Returning to SIA, to conclude there are more copies of me in universe 1 and 2 (versus 3 or 4), SIA will have to know their relative sizes. The larger, the better, but not infinite please. And this is a major problem, because then SIA’s conclusion it dominated by how finite truncation is applied to avoid the infinite case.
Suppose we truncate all universes at the same large physical volume (or 4d volume) then there are strictly more copies of me in universe 1 and 2 than 3 and 4 (but about the same number in universes 1 and 2). That works so far - it is in line with what we probably wanted. But unfortunately this volume based truncation also favours universe 5-1:
5-1. Physics is nothing like it appears. Rather the universe is full of an extremely dense solid, performing a colossal number of really fast computations; a high fraction of which simulate observers in universe 1.
It’s not difficult to see that 5-1 is more favoured than 5-2, 5-3 or 5-4 (since the density of observers like me is highest in 5-1).
If we instead truncate universes at the same large total number of observers (or the same large total utility), then universe 1 now has more copies of me (because it has more civilisations in total). Universe 1 is favoured.

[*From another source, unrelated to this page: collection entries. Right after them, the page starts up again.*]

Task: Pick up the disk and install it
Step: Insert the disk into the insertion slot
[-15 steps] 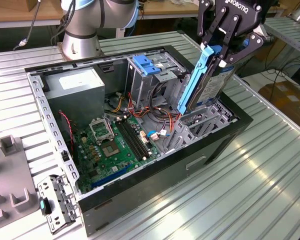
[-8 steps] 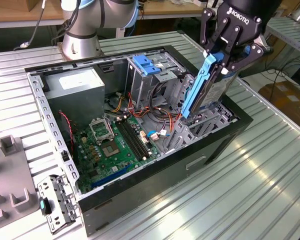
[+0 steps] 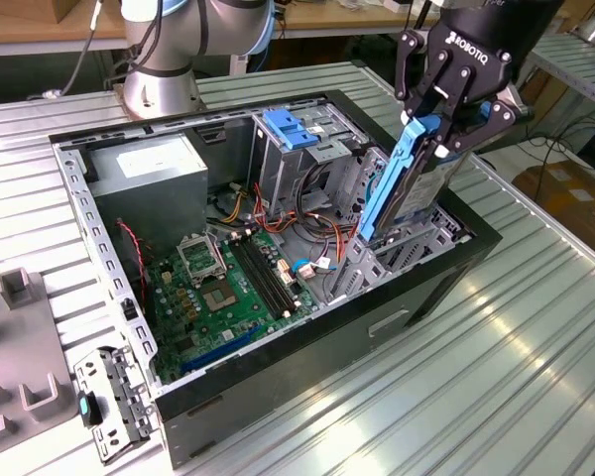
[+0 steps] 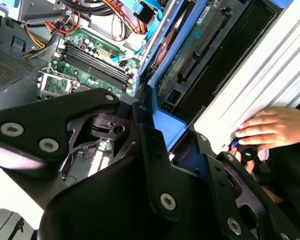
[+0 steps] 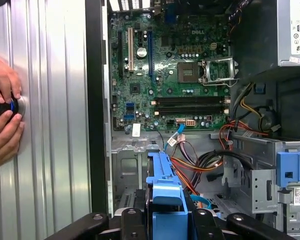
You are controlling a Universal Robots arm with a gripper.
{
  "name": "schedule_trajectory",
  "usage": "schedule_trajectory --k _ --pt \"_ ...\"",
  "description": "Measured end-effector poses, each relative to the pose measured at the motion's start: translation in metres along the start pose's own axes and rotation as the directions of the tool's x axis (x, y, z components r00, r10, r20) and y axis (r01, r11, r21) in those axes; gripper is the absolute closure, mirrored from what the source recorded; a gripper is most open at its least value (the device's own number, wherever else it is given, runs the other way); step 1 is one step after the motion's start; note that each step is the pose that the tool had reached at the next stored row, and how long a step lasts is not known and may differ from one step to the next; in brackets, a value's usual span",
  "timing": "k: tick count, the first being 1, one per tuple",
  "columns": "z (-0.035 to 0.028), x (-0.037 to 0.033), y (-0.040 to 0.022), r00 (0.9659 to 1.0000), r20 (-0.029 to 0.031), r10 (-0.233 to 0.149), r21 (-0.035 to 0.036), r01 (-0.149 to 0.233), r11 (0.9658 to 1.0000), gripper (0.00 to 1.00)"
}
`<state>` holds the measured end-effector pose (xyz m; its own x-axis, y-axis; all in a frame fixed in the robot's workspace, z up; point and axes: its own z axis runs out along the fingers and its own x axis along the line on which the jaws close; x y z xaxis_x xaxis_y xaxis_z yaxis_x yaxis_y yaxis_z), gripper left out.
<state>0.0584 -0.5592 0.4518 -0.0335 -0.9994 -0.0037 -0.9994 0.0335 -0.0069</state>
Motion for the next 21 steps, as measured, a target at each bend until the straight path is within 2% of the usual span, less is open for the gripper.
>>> schedule_trajectory --k 15,21 --pt "0.005 0.0017 -0.0013 1.0 -0.0001 0.0 -0.0002 0.0 1.0 0.63" --pt "0.0095 0.0025 -0.0013 1.0 -0.0002 0.0 -0.0014 0.0 1.0 0.63"
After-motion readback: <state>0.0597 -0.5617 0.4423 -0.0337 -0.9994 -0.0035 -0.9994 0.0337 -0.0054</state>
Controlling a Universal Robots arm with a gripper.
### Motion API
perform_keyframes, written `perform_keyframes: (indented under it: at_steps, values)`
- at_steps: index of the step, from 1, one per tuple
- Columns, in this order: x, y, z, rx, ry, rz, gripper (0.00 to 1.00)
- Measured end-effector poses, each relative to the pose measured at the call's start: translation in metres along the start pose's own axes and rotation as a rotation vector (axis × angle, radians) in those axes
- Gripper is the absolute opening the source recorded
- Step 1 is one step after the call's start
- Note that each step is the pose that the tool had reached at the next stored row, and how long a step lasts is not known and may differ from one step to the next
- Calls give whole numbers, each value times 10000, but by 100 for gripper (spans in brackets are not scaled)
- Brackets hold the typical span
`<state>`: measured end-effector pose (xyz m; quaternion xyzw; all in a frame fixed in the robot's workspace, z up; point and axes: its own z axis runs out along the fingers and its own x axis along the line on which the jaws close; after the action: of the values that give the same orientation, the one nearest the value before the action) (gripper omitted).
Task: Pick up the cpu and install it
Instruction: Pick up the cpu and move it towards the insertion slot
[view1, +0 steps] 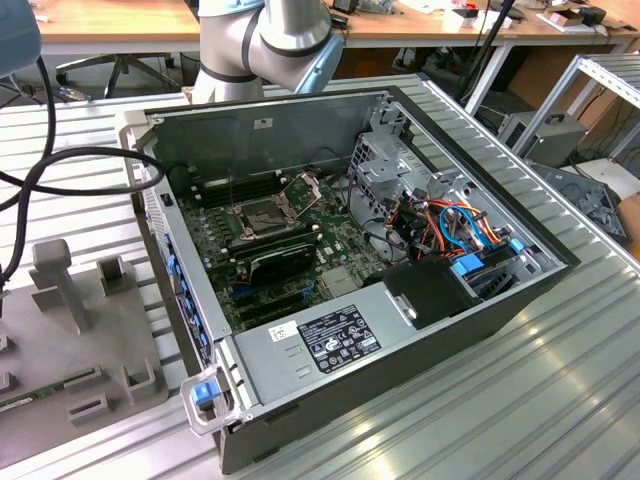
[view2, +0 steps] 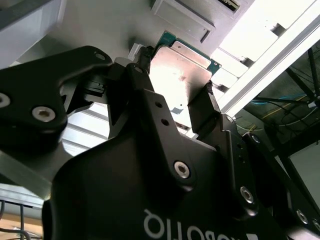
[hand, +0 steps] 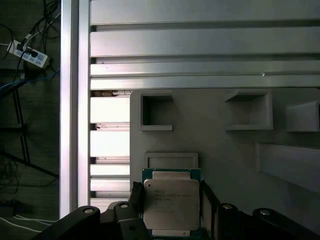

Or if I truncate universes at the same large number of total copies of me (because perhaps I don’t care very much about people who aren’t copies of me) then I can no longer distinguish between universes 1 to 4, or indeed 5-1 to 5-4.
So either way we’re back to the same depressing conclusion. However the truncation is done, universe 1 is going to end up preferred over the others (or perhaps universe 5-1 is preferred over the others), or there is no preference among any of the universes.